▸ WHAT YOU ARE ASKED TO DO
After locating the line that contains "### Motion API" in the records below, write out exactly that line and each line after it through the one that contains "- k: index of", and nothing else.

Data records
----------
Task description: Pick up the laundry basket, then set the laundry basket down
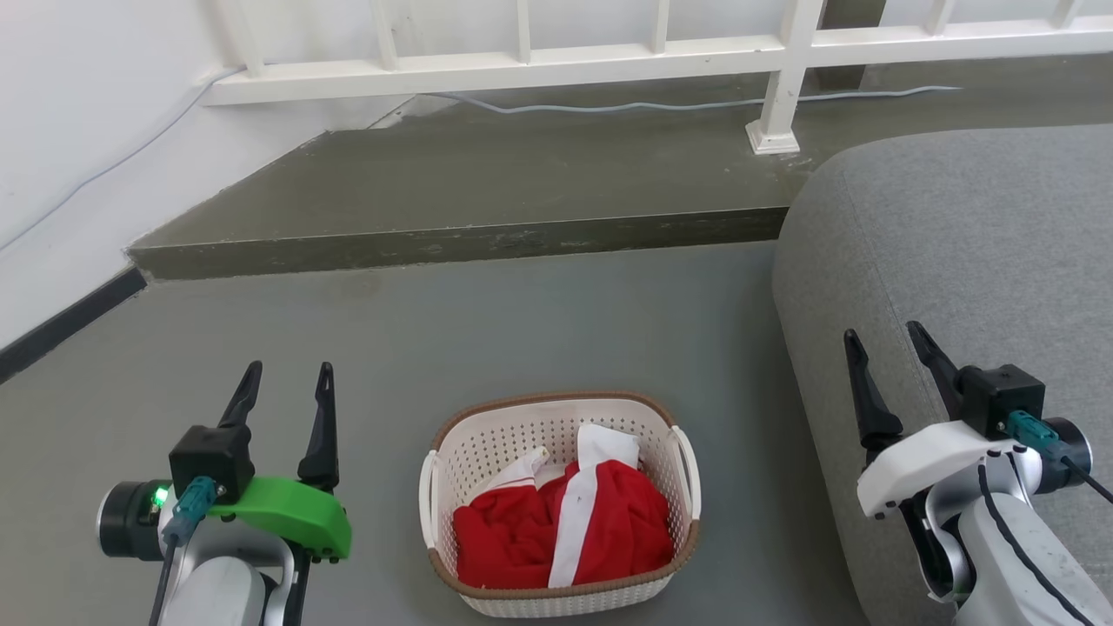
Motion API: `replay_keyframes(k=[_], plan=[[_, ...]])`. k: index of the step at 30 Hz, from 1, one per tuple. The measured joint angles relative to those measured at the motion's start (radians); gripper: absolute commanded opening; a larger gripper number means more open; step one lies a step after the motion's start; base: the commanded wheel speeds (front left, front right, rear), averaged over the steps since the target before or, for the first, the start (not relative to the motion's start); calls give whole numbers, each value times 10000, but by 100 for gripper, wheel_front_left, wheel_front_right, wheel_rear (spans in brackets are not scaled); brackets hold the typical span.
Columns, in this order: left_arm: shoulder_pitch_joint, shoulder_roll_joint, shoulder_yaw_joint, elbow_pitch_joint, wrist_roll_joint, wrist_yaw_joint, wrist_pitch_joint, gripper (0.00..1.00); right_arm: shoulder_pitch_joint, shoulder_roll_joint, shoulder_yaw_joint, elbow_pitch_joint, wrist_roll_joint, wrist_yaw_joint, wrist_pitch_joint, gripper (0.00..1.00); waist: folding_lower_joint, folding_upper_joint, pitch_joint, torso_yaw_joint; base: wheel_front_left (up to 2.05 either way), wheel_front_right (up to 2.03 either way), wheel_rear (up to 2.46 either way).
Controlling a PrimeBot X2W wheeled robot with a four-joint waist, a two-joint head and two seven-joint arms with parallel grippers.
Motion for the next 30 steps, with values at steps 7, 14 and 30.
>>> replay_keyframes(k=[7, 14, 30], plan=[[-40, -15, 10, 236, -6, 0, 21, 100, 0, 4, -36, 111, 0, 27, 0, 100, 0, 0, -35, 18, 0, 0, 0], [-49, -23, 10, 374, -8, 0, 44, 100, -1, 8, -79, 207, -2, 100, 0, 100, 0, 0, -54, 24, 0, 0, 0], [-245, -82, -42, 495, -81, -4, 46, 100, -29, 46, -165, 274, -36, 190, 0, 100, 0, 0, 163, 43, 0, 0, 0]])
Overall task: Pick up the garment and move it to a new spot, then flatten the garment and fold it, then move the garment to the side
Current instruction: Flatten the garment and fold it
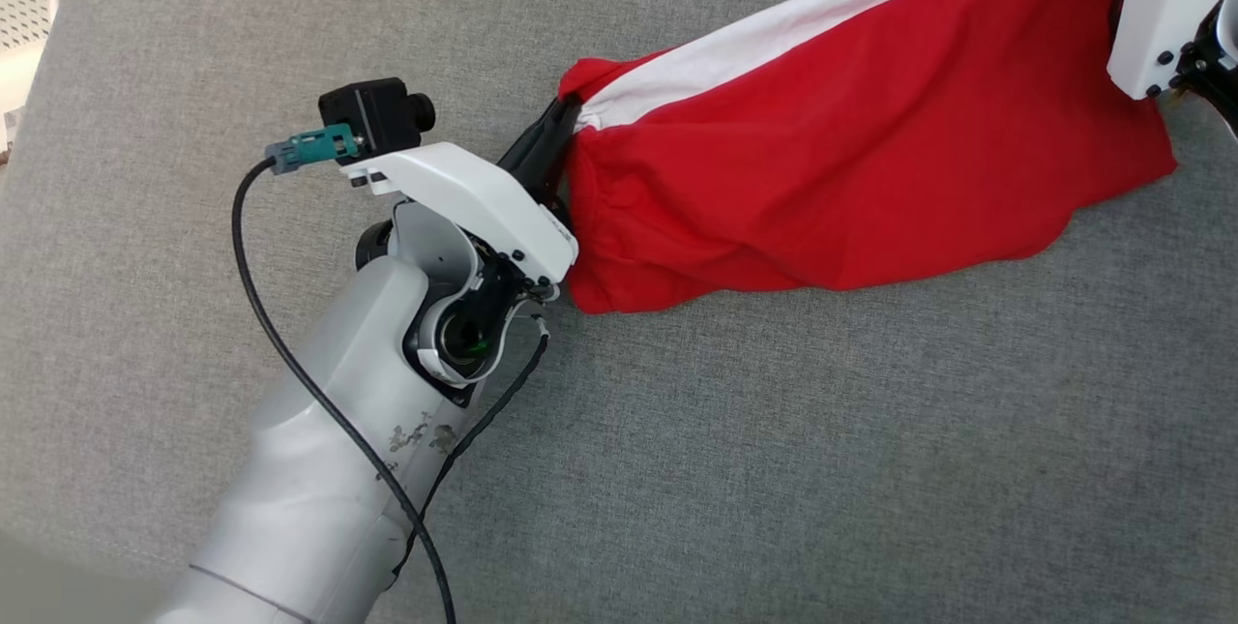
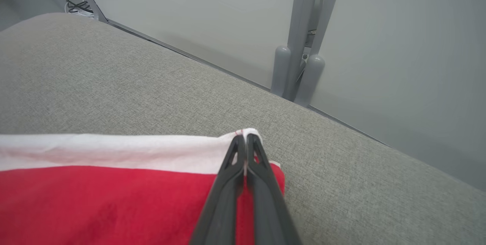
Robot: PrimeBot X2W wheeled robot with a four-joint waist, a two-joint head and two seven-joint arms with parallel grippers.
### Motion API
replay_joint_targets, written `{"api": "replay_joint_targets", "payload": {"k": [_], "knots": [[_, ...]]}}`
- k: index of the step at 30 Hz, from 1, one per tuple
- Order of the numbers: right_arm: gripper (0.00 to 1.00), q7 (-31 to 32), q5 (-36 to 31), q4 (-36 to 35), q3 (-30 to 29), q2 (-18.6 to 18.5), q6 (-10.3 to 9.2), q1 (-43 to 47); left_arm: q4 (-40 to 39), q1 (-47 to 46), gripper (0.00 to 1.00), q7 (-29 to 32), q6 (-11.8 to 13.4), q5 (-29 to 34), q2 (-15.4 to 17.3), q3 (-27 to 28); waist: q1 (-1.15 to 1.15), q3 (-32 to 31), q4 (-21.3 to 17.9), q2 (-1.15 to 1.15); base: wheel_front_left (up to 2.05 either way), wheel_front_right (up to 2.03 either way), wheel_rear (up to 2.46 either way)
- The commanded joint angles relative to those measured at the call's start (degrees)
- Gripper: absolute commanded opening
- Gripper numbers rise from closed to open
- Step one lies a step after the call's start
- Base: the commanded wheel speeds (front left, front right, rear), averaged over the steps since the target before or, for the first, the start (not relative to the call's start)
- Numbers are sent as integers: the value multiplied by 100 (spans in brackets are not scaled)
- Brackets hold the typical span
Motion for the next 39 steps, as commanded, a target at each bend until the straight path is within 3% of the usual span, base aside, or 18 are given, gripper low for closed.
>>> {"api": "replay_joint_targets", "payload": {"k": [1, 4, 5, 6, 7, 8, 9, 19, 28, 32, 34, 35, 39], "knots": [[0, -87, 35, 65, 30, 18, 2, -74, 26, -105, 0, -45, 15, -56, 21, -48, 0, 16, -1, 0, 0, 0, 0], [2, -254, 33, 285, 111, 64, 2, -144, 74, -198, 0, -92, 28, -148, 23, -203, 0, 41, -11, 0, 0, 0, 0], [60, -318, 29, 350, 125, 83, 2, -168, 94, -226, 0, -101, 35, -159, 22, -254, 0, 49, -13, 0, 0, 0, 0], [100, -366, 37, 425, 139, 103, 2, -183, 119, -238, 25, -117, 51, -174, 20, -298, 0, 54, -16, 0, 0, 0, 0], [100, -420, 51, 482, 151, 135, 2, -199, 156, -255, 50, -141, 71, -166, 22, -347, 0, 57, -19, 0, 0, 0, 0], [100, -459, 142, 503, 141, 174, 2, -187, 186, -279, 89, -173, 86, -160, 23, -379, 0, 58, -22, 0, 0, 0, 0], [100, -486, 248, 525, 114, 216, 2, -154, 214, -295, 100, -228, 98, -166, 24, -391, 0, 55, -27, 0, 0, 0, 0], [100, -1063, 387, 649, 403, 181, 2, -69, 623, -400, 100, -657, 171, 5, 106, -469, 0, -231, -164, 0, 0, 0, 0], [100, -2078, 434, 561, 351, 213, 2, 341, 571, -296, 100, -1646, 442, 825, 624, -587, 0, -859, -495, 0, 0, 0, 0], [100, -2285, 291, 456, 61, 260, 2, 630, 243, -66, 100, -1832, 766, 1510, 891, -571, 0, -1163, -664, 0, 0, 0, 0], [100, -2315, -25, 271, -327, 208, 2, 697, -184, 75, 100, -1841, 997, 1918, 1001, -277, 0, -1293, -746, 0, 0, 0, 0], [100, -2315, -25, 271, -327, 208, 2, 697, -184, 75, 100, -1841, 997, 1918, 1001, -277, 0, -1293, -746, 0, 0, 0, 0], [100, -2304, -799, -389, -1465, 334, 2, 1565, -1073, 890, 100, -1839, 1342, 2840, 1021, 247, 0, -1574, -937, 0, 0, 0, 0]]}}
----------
▸ TASK SOLUTION
### Motion API
replay_joint_targets, written `{"api": "replay_joint_targets", "payload": {"k": [_], "knots": [[_, ...]]}}`
- k: index of the step at 30 Hz, from 1, one per tuple

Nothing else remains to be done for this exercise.